Il faut chercher la réponse dans la nature particulière de l’Elohîm d’Israël, YHWH. Il est étonnant que tout le monde ou presque veuille absolument déchiffrer le tétragramme. André Chouraqui signalait que toutes les langues et tous les dialectes qui existent à la surface de la terre le traduisent, alors même que ce quatuor, ne se laissant pas nommer, ne peut évidemment pas avoir de traduction. Une simple remarque l’atteste. Il existe quatorze ou quinze voyelles en hébreu, les brèves, les longues et les composées. Le nombre de combinaisons entre les quatre consonnes du tétragramme (le yod, y, en est une) et les voyelles est donc de 144 à 154, soit entre 38 416 et 50 625 possibilités. Yahvé, par exemple, n’en est qu’une, comme ayhouwih, ou yohwiah, ou yuhéwiha, en ainsi de suite. On ne compte pourtant plus les tentatives pour déterminer quelle aurait été la « vraie » prononciation du tétragramme, ni les erreurs accumulées au cours du temps sur ce « nom » qui reste toujours caché, ce qui l’apparente à un non-nom. En ce qui concerne YHWH, toute appellation est trahison pure.

Cette impossibilité de nommer l’essentiel place donc les juifs dans une situation particulière. Au cœur même de leur être-juif se trouve un indicible. A l’intérieur d’eux-mêmes se loge une étrangeté qui les rend autres à eux-mêmes. Ils se trouvent ainsi toujours à la recherche de ce qu’ils pourraient être, toujours en devenir, en écho à « Je serai ». Et dans cette quête sans fin, ce que chaque juif croise, c’est ce qui, en lui, ne peut être qu’autre.

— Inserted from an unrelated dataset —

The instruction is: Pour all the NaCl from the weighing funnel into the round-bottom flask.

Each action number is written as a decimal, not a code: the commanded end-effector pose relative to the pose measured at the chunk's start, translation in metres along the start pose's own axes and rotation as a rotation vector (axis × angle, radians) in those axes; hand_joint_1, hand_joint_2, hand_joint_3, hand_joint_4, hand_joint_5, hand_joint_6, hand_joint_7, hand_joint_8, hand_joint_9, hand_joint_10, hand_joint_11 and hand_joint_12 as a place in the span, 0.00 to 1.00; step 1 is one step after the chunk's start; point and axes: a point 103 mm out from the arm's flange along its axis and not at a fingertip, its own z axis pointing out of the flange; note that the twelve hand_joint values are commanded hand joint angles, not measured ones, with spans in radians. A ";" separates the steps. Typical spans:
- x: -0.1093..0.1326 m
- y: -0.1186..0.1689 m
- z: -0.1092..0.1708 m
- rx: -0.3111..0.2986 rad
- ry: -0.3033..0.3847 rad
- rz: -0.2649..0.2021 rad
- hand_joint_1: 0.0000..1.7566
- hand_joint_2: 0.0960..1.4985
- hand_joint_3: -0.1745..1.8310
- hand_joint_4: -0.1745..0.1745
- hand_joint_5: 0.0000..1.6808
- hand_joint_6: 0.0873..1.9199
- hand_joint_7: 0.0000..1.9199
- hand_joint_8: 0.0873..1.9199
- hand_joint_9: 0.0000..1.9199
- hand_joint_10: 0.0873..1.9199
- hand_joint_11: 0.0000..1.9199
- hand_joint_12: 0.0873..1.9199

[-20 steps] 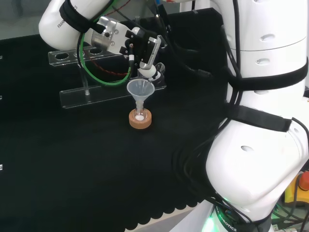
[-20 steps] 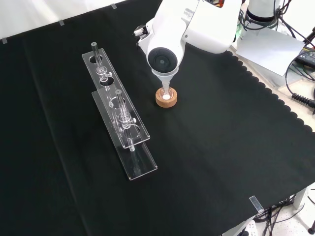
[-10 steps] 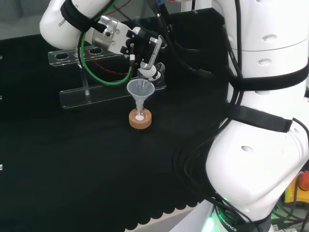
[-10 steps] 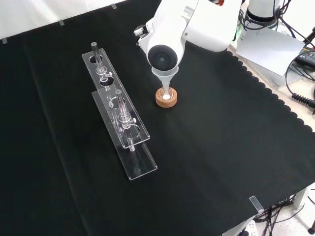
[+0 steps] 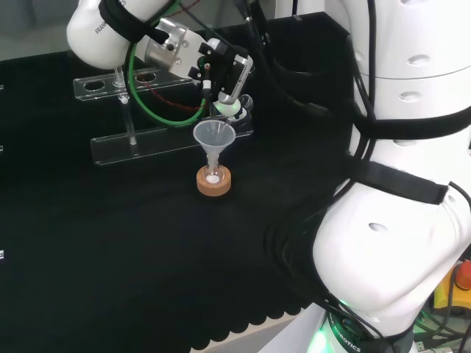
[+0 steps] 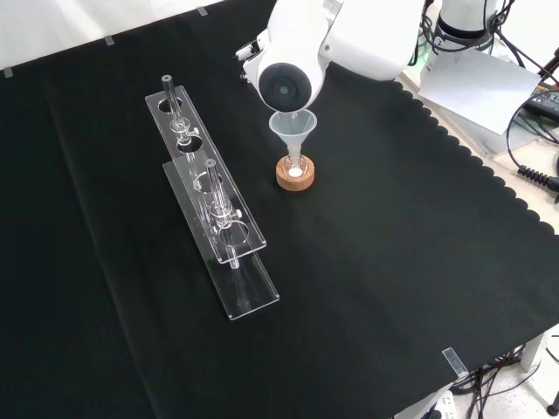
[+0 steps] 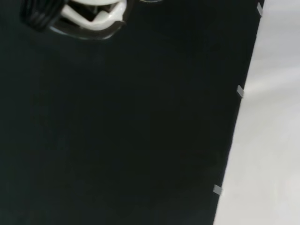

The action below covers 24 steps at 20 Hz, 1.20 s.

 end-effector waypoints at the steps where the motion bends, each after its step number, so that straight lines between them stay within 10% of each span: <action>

[1] Ruben (רְאוּבֵן – Réouven), mot qui vient du verbe hébreu « voir », (lir’ot – לִרְאוֹת), « parce que, dit-elle, YHWH a vu mon humiliation, de sorte qu’à présent mon époux m’aimera » ; Siméon (Shimon – שִׁמְעוֹן), qui vient du verbe « écouter », (lichmo’a – לִשְׁמֹעַ), « Parce que YHWH a entendu que j’étais dédaignée, il m’a accordé aussi celui-là », sous-entendu pour obtenir l’amour de Jacob ; Lévi (לֵוִי), qui vient du verbe « accompagner » (lélavot – לְלַוּוֹת), parce qu’elle déclara : « Ah! désormais mon époux me sera attaché, puisque je lui ai donné trois fils. »

[2] Elohîm est le vocable utilisé dans la Bible pour désigner toutes les divinités de tous les peuples.

[3] Comme par exemple Josué (Yéhochou’a – y, h, w), Josias (Yoshiyahou – y, h, w), Isaïe (Yéshiyiahouy, h, w) ou Jérémie (Yirmiyahou – y, h, w).

[4] L’allemand a conservé le mot jude, plus proche de Juda.

[5] Le h souligné équivaut à une lettre hébraïque dont la prononciation est à peu près celle de la jota espagnole.

[6] Exode, chapitre 3, verset 13.

[7] Voir sur ces points notre ouvrage, La Loi intérieure, notamment chapitres 2 et 3, Hermann, 1ere édition, 2010.

[8] Le Livre des Marges I, Fata Morgana, 1975, p. 185.

[9] Essais, Livre III, chapitre 11, Le Livre de poche classique, 1963, p. 269.

[10] Expression d’Edmond Jabès. Voir le Dialogue introductif à Découverte de l’archipel, d’Elie Faure (1991), repris dans la revue Nunc, octobre 2015.